▶ [THE PROBLEM] Transcribe the records exactly. Pictures do not belong in the transcription.

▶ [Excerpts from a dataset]
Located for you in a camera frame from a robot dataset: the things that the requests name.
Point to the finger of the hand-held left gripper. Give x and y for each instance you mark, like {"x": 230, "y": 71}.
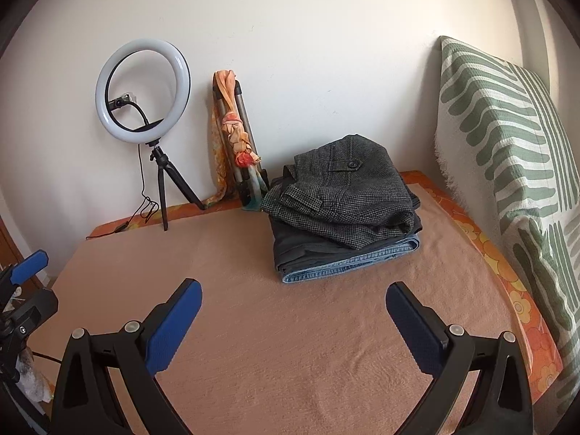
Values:
{"x": 29, "y": 265}

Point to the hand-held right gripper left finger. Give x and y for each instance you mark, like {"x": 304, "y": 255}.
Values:
{"x": 174, "y": 326}

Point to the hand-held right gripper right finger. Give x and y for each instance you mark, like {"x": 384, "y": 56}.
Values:
{"x": 414, "y": 326}

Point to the grey tweed pants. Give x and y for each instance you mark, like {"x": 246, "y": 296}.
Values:
{"x": 353, "y": 190}

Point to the dark folded pants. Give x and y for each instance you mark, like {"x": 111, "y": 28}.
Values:
{"x": 294, "y": 244}

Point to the brown wooden furniture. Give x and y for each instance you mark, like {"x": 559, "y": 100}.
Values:
{"x": 7, "y": 244}

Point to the white patterned cloth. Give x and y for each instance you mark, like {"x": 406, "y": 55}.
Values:
{"x": 34, "y": 380}

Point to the blue folded jeans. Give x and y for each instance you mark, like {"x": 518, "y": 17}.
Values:
{"x": 344, "y": 268}

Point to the orange floral tablecloth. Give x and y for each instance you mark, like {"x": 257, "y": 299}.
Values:
{"x": 521, "y": 299}

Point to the black mini tripod stand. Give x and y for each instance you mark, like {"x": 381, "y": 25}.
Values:
{"x": 161, "y": 167}

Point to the folded tripod with orange scarf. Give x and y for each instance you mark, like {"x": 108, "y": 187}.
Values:
{"x": 235, "y": 131}

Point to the green striped white cushion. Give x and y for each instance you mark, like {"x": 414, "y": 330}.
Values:
{"x": 498, "y": 122}

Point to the folded silver tripod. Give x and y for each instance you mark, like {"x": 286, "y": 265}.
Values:
{"x": 242, "y": 104}

▶ [EXPECTED ANSWER]
Located for you in a camera frame from a robot dataset: the things that the requests name.
Point to the finger of the hand-held left gripper. Give x and y for each instance you mark, like {"x": 230, "y": 71}.
Values:
{"x": 29, "y": 265}

Point to the hand-held right gripper left finger. Give x and y for each instance you mark, like {"x": 304, "y": 255}.
Values:
{"x": 174, "y": 326}

Point to the hand-held right gripper right finger. Give x and y for each instance you mark, like {"x": 384, "y": 56}.
Values:
{"x": 414, "y": 326}

Point to the grey tweed pants. Give x and y for each instance you mark, like {"x": 246, "y": 296}.
Values:
{"x": 353, "y": 190}

Point to the dark folded pants. Give x and y for each instance you mark, like {"x": 111, "y": 28}.
Values:
{"x": 294, "y": 244}

Point to the brown wooden furniture. Give x and y for each instance you mark, like {"x": 559, "y": 100}.
Values:
{"x": 7, "y": 244}

Point to the white patterned cloth. Give x and y for each instance you mark, like {"x": 406, "y": 55}.
Values:
{"x": 34, "y": 380}

Point to the blue folded jeans. Give x and y for each instance you mark, like {"x": 518, "y": 17}.
Values:
{"x": 344, "y": 268}

Point to the orange floral tablecloth. Give x and y for each instance you mark, like {"x": 257, "y": 299}.
Values:
{"x": 521, "y": 299}

Point to the black mini tripod stand. Give x and y for each instance you mark, like {"x": 381, "y": 25}.
Values:
{"x": 161, "y": 167}

Point to the folded tripod with orange scarf. Give x and y for each instance you mark, like {"x": 108, "y": 187}.
Values:
{"x": 235, "y": 131}

Point to the green striped white cushion. Give x and y for each instance you mark, like {"x": 414, "y": 330}.
Values:
{"x": 498, "y": 122}

Point to the folded silver tripod. Give x and y for each instance you mark, like {"x": 286, "y": 265}.
Values:
{"x": 242, "y": 104}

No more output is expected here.